How to implement std::when_any without polling?

问题

Consider http://en.cppreference.com/w/cpp/experimental/when_any. The following is just a naive and simplified implementation:

#include <future>

template<typename Iterator>
auto when_any(Iterator first, Iterator last)
{
    while (true)
    {
        for (auto pos = first; pos != last; ++pos)
        {
            if (pos->is_ready())
            {
                return std::move(*pos);
            }
        }
    }
}

I am not satisfied because it is a busy polling in an infinite loop.

Is there a way to avoid busy polling?

回答1:

A polling free version would launch 1 thread per future and have them set a condition variable with which future is ready.

Then you "leak" the threads until the futures are ready while returning the fact one is ready.

This sucks. But no polling.

To do better, you need to have a future with a continuation you can set (and remove ideally). Then you just ask the futures to notify you when done, then wait . This requires modifying or writing your own future.

This is one of the reasons both continuations and when_any are both proposed for standarization. You need them in the future.

Now if you have your own system, you can base it off a thread safe queue delivering stuff rather than futures, implemented via condition variables. This requires cooperation at the point of "future" creation.

struct many_waiter_t {
  std::mutex m;
  std::condition_variable cv;
  std::vector<std::size_t> index;

  std::size_t wait() {
    auto l = lock();
    cv.wait(l, [this]{
      return !index.empty();
    });
    auto r = index.back();
    index.pop_back();
    return r;
  }
  void set( std::size_t N ) {
    {
      auto l = lock();
      index.push_back(N);
    }
    cv.notify_one();
  }
};
template<class T>
std::future<T> add_waiter( std::future<T> f, std::size_t i, std::shared_ptr<many_waiter_t> waiter )
{
  return std::async([f = std::move(f), waiter, i]{
    auto r = f.get();
    waiter.set(i);
    return r;
  });
}

Consuming an array of futures fs, we can generate a new array of futures f2s and a waiter, such that the waiter can be non-spinlock waited against until a future is ready, and the f2s correspond to the original fs.

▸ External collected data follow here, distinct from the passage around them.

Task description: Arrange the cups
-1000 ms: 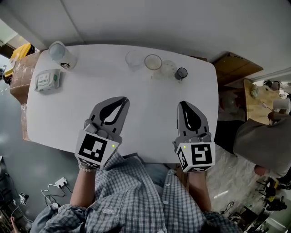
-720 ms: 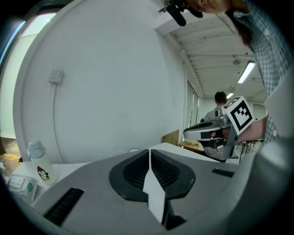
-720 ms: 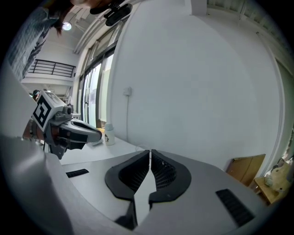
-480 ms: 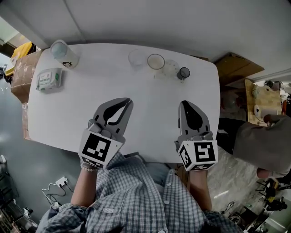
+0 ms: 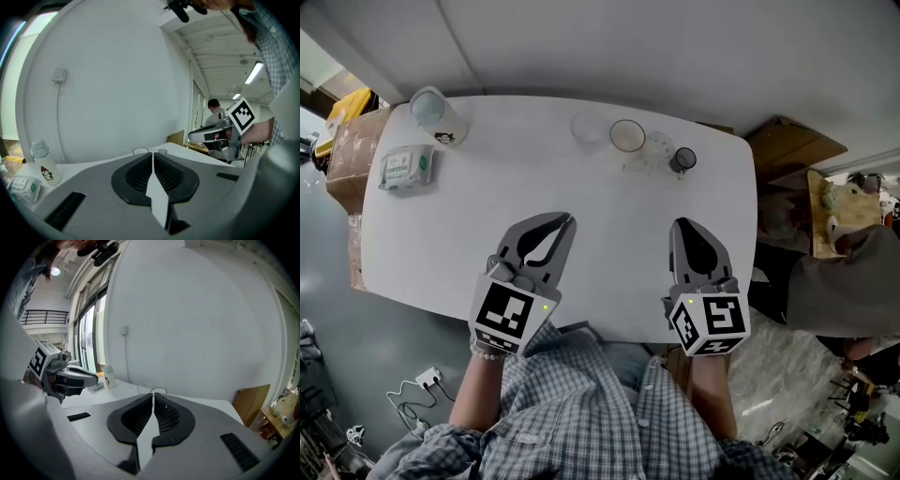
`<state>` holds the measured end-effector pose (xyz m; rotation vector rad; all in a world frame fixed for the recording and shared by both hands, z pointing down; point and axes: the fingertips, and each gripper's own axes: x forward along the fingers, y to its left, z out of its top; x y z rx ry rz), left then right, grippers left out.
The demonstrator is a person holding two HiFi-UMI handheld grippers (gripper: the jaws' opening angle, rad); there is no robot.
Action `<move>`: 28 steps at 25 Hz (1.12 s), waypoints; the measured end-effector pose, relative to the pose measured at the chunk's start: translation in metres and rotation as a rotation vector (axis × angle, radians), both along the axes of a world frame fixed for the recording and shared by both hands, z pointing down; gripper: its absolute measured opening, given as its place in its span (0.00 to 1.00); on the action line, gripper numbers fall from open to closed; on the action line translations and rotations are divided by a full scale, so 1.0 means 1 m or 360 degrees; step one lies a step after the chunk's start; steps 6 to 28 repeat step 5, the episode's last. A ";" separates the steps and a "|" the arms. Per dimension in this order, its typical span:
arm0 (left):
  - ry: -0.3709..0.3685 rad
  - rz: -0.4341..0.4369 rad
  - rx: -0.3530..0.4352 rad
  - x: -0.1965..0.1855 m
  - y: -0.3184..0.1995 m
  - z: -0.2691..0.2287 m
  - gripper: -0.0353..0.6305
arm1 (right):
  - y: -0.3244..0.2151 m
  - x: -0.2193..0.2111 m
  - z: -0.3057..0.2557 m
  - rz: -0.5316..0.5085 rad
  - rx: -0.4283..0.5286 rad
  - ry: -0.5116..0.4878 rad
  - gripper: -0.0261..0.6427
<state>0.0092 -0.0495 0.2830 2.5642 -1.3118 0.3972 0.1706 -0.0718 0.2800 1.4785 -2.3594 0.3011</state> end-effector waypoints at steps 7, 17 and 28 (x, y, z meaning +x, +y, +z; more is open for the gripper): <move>-0.0001 -0.0007 -0.0014 -0.002 -0.002 0.001 0.09 | -0.002 -0.002 0.002 0.0003 -0.0016 -0.0045 0.08; -0.0001 -0.0007 -0.0014 -0.002 -0.002 0.001 0.09 | -0.002 -0.002 0.002 0.0003 -0.0016 -0.0045 0.08; -0.0001 -0.0007 -0.0014 -0.002 -0.002 0.001 0.09 | -0.002 -0.002 0.002 0.0003 -0.0016 -0.0045 0.08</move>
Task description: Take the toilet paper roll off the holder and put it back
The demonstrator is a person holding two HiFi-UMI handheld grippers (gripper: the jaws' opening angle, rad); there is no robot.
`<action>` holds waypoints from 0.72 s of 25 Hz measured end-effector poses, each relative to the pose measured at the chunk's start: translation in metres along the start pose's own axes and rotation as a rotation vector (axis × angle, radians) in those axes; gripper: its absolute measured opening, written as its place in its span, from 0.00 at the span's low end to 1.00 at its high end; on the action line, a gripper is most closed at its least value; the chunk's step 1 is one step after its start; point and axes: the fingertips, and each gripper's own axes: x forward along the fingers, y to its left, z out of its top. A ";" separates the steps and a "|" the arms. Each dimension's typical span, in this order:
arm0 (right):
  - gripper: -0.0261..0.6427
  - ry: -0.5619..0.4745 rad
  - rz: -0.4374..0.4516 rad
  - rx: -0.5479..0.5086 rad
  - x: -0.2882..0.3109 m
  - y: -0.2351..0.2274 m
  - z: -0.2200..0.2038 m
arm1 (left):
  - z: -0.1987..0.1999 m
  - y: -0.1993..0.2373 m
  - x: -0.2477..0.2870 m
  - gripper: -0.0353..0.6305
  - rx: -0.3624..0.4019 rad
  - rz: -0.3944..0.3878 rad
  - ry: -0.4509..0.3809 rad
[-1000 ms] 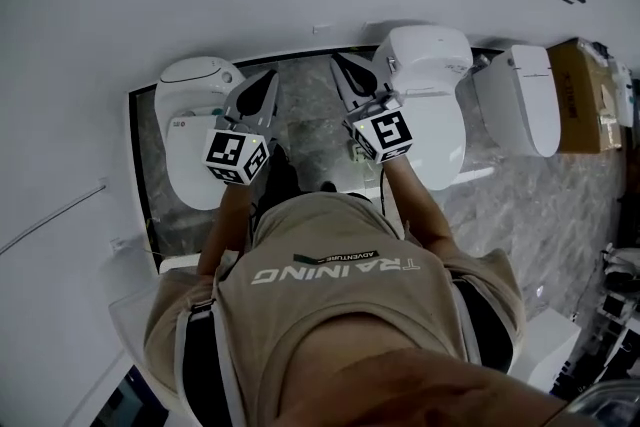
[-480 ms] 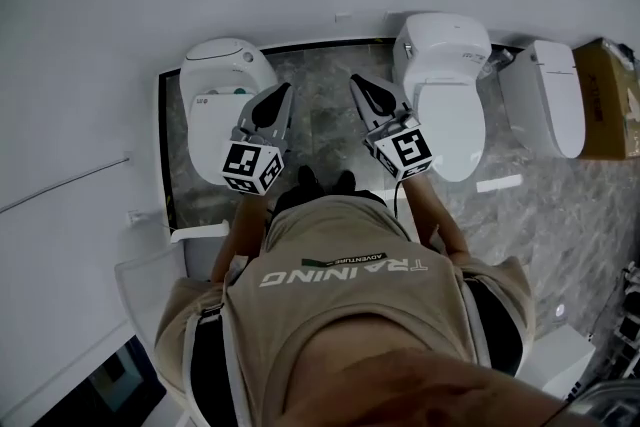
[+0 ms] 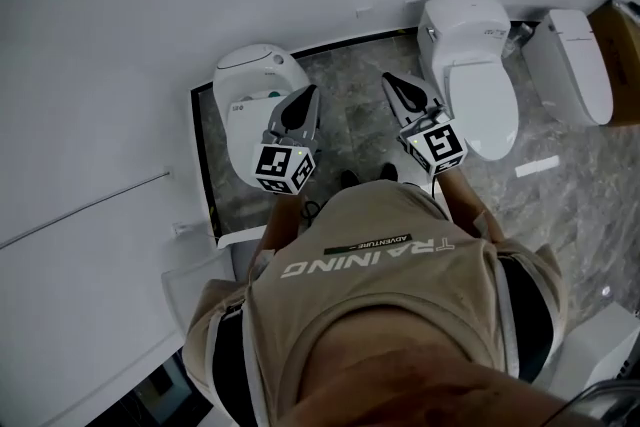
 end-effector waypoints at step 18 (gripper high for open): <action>0.06 0.010 0.082 -0.004 0.028 0.047 0.019 | 0.011 0.027 -0.024 0.05 -0.019 -0.011 -0.057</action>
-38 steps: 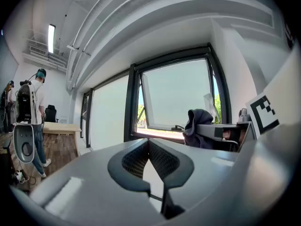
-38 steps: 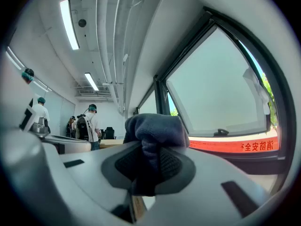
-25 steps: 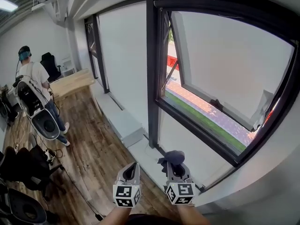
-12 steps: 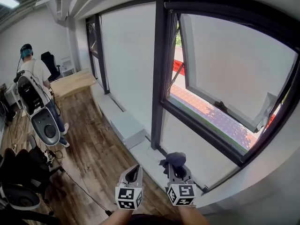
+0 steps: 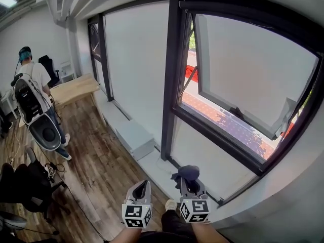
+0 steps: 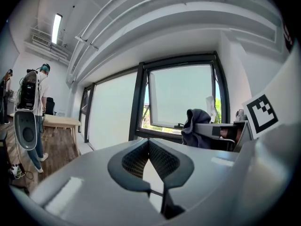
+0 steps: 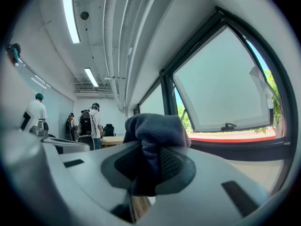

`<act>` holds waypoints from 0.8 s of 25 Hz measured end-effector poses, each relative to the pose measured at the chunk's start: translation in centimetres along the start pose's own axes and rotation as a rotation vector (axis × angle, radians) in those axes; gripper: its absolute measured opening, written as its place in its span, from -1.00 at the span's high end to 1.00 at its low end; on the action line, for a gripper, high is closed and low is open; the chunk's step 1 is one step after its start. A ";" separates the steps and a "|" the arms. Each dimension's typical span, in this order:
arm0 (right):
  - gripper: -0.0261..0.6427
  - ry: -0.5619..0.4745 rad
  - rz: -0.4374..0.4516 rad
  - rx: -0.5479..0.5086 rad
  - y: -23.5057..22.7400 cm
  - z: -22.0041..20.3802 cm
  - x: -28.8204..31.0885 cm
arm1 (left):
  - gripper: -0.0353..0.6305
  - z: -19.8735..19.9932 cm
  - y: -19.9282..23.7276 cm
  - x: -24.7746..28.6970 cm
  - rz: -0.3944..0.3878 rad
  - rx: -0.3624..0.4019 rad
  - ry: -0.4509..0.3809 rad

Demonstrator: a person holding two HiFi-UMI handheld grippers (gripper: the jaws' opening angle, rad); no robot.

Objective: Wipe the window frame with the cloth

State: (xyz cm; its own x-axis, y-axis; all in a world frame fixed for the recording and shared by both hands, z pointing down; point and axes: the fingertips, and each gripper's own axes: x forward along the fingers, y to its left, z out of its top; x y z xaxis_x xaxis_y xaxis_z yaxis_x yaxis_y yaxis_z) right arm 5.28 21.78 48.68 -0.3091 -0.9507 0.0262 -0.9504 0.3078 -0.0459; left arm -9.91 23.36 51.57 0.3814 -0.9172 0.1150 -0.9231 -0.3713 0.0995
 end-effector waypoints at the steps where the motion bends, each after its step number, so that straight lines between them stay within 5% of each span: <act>1: 0.72 0.001 0.000 -0.002 0.2 -0.1 0.1 | 0.88 -0.2 0.3 -0.1 0.001 -0.001 0.003; 20: 0.72 -0.013 0.010 -0.002 -1.1 -0.2 7.7 | 0.88 1.8 5.0 6.0 0.025 0.029 -0.027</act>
State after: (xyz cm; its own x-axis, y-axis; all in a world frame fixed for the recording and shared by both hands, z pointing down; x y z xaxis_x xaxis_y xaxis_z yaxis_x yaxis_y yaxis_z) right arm 3.92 14.09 49.11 -0.3184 -0.9479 0.0127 -0.9472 0.3176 -0.0441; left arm -12.28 15.73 51.02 0.3570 -0.9297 0.0904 -0.9336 -0.3518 0.0680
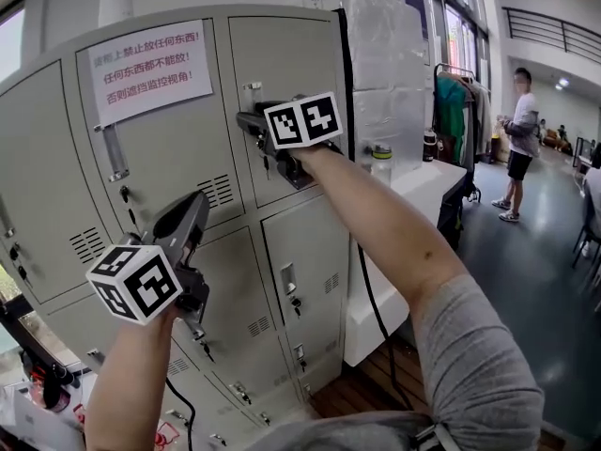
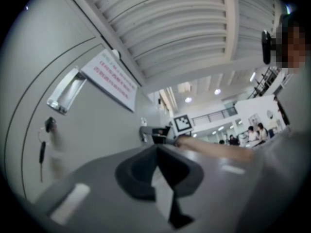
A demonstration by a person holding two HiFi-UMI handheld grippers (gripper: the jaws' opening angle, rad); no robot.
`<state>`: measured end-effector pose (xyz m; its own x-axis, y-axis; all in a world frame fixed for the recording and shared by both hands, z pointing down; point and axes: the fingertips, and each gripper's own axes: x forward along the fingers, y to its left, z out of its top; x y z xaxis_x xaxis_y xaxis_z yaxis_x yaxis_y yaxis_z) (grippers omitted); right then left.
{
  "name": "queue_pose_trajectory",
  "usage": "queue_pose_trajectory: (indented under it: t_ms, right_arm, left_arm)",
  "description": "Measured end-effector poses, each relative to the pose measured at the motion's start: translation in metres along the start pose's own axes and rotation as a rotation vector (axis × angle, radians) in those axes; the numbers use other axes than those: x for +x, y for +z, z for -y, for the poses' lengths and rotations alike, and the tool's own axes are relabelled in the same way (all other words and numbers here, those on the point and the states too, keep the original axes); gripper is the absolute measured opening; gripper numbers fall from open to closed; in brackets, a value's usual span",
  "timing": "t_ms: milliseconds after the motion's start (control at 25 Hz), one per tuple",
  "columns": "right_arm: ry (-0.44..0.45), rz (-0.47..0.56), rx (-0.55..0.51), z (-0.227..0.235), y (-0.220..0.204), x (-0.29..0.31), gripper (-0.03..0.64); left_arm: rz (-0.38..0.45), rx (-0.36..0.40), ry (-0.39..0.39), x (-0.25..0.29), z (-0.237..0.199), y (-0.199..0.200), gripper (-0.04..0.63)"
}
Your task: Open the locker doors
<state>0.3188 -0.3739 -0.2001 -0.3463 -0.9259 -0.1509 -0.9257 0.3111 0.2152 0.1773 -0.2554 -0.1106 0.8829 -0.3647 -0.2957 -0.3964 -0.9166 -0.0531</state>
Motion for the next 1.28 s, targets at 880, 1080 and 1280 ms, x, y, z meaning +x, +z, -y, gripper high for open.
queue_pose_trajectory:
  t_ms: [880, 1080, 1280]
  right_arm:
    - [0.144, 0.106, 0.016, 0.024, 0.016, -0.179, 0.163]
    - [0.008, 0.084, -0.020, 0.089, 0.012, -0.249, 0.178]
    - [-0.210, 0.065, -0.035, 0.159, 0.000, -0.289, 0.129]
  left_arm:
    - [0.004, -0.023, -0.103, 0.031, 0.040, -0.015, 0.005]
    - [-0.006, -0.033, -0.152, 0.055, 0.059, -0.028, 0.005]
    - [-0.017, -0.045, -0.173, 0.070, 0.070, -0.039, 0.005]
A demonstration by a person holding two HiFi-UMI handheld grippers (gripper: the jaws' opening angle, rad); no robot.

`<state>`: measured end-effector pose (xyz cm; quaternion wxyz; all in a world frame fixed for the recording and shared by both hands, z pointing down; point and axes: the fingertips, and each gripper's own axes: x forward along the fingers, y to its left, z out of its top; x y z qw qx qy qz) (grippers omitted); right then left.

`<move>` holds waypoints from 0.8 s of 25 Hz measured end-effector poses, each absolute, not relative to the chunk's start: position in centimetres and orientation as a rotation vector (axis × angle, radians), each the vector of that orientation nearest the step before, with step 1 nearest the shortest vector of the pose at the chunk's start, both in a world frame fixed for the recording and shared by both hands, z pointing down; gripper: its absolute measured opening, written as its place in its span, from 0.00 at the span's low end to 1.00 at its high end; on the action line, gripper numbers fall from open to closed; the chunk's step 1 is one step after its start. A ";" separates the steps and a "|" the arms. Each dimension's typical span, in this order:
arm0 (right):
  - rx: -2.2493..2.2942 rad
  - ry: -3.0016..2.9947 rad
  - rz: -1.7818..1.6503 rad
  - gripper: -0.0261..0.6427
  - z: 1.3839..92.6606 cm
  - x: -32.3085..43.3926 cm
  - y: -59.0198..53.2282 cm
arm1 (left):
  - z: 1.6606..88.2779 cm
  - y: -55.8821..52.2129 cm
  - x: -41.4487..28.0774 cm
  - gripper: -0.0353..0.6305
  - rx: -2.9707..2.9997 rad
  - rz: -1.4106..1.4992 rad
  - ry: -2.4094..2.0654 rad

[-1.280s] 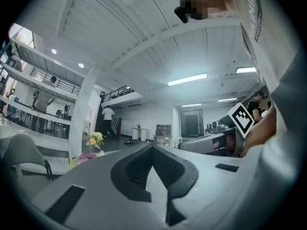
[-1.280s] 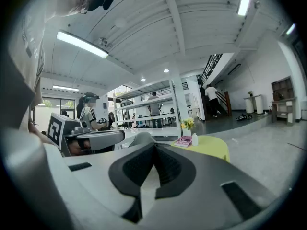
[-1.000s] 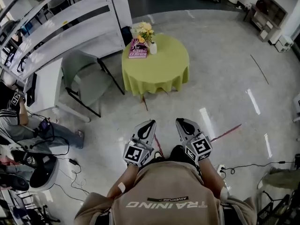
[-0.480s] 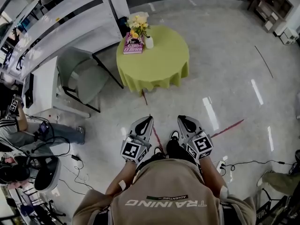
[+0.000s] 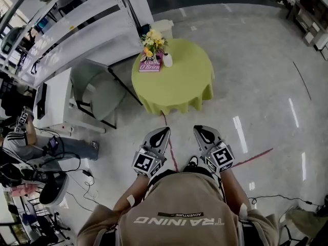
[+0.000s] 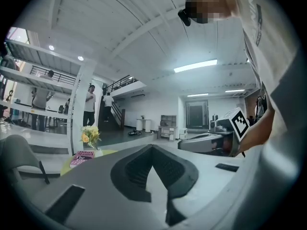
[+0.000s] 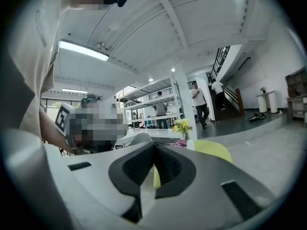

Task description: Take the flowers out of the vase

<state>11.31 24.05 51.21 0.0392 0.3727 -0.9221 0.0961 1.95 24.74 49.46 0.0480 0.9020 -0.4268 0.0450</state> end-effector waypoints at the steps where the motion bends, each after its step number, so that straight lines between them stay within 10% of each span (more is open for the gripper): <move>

You can repeatedly wait on the waiter until the f2s are all ready.

回答2:

Not really, futures without continuations are of very limited usefulness.

If you are forced to do this and to use std::future, I suggest smarter polling via .wait_for() with increasing timeouts.

回答3:

I have posted an implementation of when_any over on CodeReview. As Yakk said in his answer,

To do better, you need to have a future with a continuation you can set (and remove ideally). Then you just ask the futures to notify you when done, then wait. This requires modifying or writing your own future.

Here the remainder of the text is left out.